The Lights Are On

Trish (Jenny Bacon, center) frets while Nathan (Marquis Rodriguez) and Liz (Danielle Ferland) eat pie in New Light Theater Project’s The Lights Are On.

In addition to crafting an engrossing thriller, Owen Panettieri shows a gift for prognostication with The Lights Are On. He wrote the play before the pandemic—it had been set for a fall opening in 2020 when COVID shut down all theater—yet it has a character who hoards toilet paper and face masks, wipes down the groceries and stays home all the time.

The pandemic is not the only zeitgeisty topic whose presence is felt in The Lights Are On. Panettieri appears to have taken the most pressing global problems, fears and conspiracies of our time and made them manifest in a drama that mixes the suspense of a horror story with a potent character study and sociopolitical commentary.

Nathan (Rodriguez) and his mother, Liz (Ferland), have faced some tough times since his father was killed seven years ago—one of the incidents shrouded in mystery in The Lights Are On.

According to the program, the play is set “a little further on from now” in a generic suburb. That’s where we find middle-aged Liz (Danielle Ferland) in her kitchen, humming away as she goes through a box of canned goods—checking their dates, removing some, returning some to the box. Then: a knock on the door. Liz doesn’t want to answer. She picks up a gun that’s just lying on a pile next to the kitchen table but settles on a butcher knife to hold as she approaches the door.

It’s her neighbor Trish (Jenny Bacon), who beseeches Liz to come outside and accompany her home. She’s afraid to go alone because when she drove up to her house, she thought she saw somebody lurking behind the curtain of her bedroom window—where the lights are on, though she never leaves them on.

Liz refuses to go—she’s barefoot and already in for the night—but she invites Trish in for a drink. “Iced tea,” she offers, then takes a wine bottle out of the fridge and pours some for Trish, who drinks it without pushback. Peculiar behavior like is one of the ways Panettieri unsettles the audience. Another example soon follows, after Liz’s twentysomething son, Nathan (Marquis Rodriguez), has arrived home from work: right in front of Trish, while they’re engaged in conversation, Nathan nonchalantly strips down to a jockstrap and changes into clean clothes from the laundry basket on the kitchen chair. Then he leaves his work clothes on the floor where he dropped them, and his mom doesn’t ask him to pick them up until later.

Bacon (left) and Ferland play neighbors who used to be close friends. Photographs by Hunter Canning

Panettieri builds intrigue with other bizarre bits, such as a cabinet door that opens on the opposite side from where the handle is; a crackling sound that seems to be coming from the walls; and Nathan reentering in different clothing every time he leaves the room. Plus, there’s a creeping sense of dread about the world beyond the characters’ homes—that they’re living in an authoritarian state (“No one gave you any trouble?” Liz asks Nathan about his trip home from work) or an inhospitable natural environment (“Fresh stuff would be better,” Nathan says about food, “but where you gonna get it?”).

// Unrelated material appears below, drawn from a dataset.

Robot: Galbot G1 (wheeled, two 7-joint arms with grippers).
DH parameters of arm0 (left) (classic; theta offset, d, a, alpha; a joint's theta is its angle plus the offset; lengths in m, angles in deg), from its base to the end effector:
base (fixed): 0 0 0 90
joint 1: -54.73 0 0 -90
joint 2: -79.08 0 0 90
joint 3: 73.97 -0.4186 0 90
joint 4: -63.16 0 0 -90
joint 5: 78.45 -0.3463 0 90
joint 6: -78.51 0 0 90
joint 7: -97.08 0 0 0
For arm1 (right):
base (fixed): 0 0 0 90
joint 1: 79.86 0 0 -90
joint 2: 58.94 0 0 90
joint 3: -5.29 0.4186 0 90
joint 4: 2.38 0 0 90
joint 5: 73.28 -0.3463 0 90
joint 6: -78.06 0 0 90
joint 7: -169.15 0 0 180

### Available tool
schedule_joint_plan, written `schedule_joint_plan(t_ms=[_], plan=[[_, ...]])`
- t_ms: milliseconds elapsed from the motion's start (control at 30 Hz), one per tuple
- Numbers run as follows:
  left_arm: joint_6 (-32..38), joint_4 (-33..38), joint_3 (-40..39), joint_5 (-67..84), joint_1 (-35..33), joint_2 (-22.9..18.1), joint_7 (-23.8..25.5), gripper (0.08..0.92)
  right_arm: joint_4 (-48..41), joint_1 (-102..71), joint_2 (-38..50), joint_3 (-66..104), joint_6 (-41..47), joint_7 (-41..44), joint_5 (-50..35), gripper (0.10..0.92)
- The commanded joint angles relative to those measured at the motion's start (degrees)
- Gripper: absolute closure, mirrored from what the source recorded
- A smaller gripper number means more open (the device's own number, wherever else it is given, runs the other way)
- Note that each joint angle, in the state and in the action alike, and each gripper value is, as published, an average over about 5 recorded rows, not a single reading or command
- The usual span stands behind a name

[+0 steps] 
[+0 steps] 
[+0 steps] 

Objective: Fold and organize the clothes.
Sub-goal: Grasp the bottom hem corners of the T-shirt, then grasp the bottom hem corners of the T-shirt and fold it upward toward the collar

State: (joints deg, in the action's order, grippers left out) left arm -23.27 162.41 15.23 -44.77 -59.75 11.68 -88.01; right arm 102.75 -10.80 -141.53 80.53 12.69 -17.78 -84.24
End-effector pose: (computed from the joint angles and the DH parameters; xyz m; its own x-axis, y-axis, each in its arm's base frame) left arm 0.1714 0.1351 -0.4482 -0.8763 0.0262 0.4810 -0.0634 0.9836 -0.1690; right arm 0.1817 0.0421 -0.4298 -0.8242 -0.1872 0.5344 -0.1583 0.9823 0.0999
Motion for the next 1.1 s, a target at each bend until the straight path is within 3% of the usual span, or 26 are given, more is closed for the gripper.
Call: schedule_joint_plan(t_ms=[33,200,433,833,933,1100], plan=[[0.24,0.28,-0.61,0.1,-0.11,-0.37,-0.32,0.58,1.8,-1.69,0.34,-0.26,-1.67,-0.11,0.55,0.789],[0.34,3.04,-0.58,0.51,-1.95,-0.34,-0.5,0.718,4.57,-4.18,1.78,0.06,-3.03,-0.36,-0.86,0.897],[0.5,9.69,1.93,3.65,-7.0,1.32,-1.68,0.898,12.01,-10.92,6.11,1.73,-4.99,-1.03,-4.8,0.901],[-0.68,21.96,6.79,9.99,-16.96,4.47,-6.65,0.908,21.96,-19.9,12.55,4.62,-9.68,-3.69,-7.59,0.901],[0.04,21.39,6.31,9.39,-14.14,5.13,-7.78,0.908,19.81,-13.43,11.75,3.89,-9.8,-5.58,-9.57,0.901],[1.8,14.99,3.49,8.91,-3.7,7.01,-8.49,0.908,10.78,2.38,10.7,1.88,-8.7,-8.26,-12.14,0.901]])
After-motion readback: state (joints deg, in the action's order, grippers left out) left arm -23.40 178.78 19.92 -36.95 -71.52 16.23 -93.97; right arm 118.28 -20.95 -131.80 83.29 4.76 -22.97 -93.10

These kinds of dystopian threats exist in real life, so the playwright may just be making a horror show out of contemporary society. He does, after all, have his characters dealing with some problems—income inequality, a disastrous hurricane, talk radio that spreads conspiracy theories—that we have already experienced.

Whether you see it as a riff on these existential issues, a satire of sorts on today’s polarized society or a modern ghost story—or just enjoy it for the spooks—The Lights Are On provides 95 minutes of provocative, amusing, disconcerting entertainment. It takes layered, original storytelling to continually rachet up the suspense as the play does.

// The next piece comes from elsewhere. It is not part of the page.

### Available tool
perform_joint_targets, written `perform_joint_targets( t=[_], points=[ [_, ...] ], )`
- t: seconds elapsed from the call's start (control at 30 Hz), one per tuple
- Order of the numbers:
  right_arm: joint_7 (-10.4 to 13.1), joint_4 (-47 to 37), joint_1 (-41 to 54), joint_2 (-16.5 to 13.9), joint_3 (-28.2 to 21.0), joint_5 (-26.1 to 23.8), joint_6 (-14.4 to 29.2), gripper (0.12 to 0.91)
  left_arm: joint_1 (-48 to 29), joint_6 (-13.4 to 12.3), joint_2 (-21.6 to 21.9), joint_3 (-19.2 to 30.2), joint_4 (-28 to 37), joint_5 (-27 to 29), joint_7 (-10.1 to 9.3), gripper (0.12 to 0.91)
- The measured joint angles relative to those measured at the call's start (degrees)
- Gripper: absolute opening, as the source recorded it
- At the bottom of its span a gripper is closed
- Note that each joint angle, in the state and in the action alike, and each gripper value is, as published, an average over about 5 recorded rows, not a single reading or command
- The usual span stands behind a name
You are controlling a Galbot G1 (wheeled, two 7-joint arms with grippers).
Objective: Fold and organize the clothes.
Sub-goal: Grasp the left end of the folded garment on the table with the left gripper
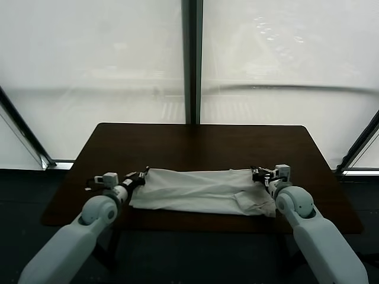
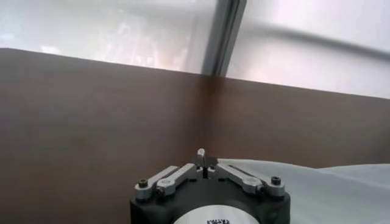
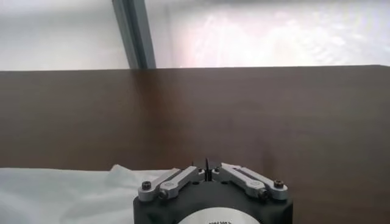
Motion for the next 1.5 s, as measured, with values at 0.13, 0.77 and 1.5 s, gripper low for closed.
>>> perform_joint_targets(
  t=[0.13,0.77,1.5],
  points=[
    [-2.1,0.47,-0.46,0.06,0.06,0.53,2.21,0.144,0.09,0.05,0.11,-0.6,0.04,-0.1,-0.21,0.148],
    [-7.77,8.64,-10.64,-6.47,3.86,-7.11,37.64,0.894,7.96,3.64,5.7,-6.95,-8.51,-7.69,-0.19,0.733],
    [-13.18,24.99,-35.86,-6.59,19.32,-8.12,58.59,0.907,2.18,20.2,20.78,-2.93,-2.0,-26.65,18.81,0.907]
  ],
)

Nathan (Rodriguez) was once the best friend of Trish’s (Bacon) son.

It’s effective, too, thanks to the creative team, from Sarah Norris’s well-paced direction to the crucial sound effects by Janet Bentley and Andy Evan Cohen to the surprises that await Trish when she finally dares to look outside Liz’s house. Brian Dudkiewicz’s prop-laden kitchen set has a lived-in look, and lighting designer Kelley Shih gets those lights flickering and throwing shadows.

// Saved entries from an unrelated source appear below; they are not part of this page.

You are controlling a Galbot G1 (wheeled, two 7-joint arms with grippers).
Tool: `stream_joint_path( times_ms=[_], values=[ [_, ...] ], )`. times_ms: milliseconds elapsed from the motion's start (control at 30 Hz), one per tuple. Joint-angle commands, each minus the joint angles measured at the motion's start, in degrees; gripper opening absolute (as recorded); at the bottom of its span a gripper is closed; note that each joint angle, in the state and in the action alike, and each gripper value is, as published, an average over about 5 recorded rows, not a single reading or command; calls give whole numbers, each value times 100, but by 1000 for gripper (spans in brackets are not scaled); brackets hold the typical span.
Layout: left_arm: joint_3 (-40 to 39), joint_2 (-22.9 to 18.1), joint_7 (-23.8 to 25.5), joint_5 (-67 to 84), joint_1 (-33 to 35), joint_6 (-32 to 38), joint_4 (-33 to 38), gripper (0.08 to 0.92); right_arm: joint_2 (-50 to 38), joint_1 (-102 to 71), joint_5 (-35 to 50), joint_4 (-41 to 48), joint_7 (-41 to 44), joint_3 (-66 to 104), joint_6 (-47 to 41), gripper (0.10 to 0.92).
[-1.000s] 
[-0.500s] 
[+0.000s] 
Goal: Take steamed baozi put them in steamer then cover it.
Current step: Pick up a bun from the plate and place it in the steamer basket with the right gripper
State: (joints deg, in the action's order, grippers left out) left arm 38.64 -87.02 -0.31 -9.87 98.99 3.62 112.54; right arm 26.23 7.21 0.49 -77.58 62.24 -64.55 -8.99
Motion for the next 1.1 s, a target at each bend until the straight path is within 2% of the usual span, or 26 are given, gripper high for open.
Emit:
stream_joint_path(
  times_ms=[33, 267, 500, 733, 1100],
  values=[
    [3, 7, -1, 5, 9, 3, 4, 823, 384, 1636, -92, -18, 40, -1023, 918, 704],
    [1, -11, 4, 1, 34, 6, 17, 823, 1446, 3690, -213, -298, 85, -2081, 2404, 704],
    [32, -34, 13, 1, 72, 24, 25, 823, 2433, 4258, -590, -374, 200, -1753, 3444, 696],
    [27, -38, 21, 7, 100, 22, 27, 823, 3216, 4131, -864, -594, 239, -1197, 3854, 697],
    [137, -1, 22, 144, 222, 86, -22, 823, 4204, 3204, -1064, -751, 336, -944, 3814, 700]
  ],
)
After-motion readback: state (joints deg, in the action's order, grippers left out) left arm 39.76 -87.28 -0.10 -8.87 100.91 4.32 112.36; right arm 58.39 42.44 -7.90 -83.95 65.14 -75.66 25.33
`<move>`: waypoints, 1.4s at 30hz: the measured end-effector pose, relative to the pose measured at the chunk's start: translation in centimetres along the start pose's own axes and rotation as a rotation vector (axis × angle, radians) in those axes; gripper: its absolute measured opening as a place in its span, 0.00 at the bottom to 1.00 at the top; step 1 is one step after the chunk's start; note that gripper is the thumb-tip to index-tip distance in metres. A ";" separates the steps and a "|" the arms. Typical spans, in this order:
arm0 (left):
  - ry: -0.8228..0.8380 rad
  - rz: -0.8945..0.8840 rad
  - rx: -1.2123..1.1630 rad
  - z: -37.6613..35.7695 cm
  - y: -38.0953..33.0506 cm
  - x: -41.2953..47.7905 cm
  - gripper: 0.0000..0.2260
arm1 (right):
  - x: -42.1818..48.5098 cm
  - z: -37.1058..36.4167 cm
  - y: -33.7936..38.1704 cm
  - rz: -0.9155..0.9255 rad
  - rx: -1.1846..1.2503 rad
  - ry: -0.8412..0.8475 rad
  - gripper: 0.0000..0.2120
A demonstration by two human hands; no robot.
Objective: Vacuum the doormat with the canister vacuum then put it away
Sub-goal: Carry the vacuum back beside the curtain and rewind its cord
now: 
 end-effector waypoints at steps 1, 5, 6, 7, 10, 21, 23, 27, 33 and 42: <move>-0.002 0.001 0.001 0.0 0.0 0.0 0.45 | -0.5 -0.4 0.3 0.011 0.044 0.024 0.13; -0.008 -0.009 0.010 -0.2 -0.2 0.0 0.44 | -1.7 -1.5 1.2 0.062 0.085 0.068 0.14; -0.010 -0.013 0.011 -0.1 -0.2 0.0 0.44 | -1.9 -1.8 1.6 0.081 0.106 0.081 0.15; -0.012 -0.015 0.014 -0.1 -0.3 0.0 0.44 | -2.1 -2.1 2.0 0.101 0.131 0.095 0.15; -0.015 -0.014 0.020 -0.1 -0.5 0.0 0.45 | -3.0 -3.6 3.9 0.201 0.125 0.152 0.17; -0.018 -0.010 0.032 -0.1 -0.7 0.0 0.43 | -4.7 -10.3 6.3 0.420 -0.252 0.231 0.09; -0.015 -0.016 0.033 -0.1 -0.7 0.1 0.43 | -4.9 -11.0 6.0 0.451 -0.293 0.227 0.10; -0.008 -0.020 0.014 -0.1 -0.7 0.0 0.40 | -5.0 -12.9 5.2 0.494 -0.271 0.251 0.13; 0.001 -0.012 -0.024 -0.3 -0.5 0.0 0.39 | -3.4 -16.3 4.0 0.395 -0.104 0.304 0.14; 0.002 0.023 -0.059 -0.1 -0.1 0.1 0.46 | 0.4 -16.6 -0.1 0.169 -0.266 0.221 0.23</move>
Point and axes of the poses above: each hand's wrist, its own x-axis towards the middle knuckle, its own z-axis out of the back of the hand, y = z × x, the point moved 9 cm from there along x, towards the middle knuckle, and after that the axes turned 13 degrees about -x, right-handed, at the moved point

The actors—newcomer Rodriguez and his very established costars, Ferland and Bacon—contribute tremendously by playing it straight, not campy or melodramatically, and imbuing their characters with real personalities.

So is Trish crazy, or are Liz and Nathan just making her think she is? Whose version of events is correct all those times when Trish’s recollection conflicts with theirs? Is one of the past incidents that Trish and Liz discuss what we’re actually witnessing now? The Lights Are On falls into a common trap for thrillers by establishing more mysteries than it resolves. On the other hand, you may like that it doesn’t answer every question—a thriller to the end.

The Lights Are On runs through Nov. 11 at Theatre Row (410 W. 42nd St.). Performances are at 7 p.m. Wednesday through Saturday, with matinees at 2 p.m. Saturday and 3 p.m. Sunday; newlighttheaterproject.com.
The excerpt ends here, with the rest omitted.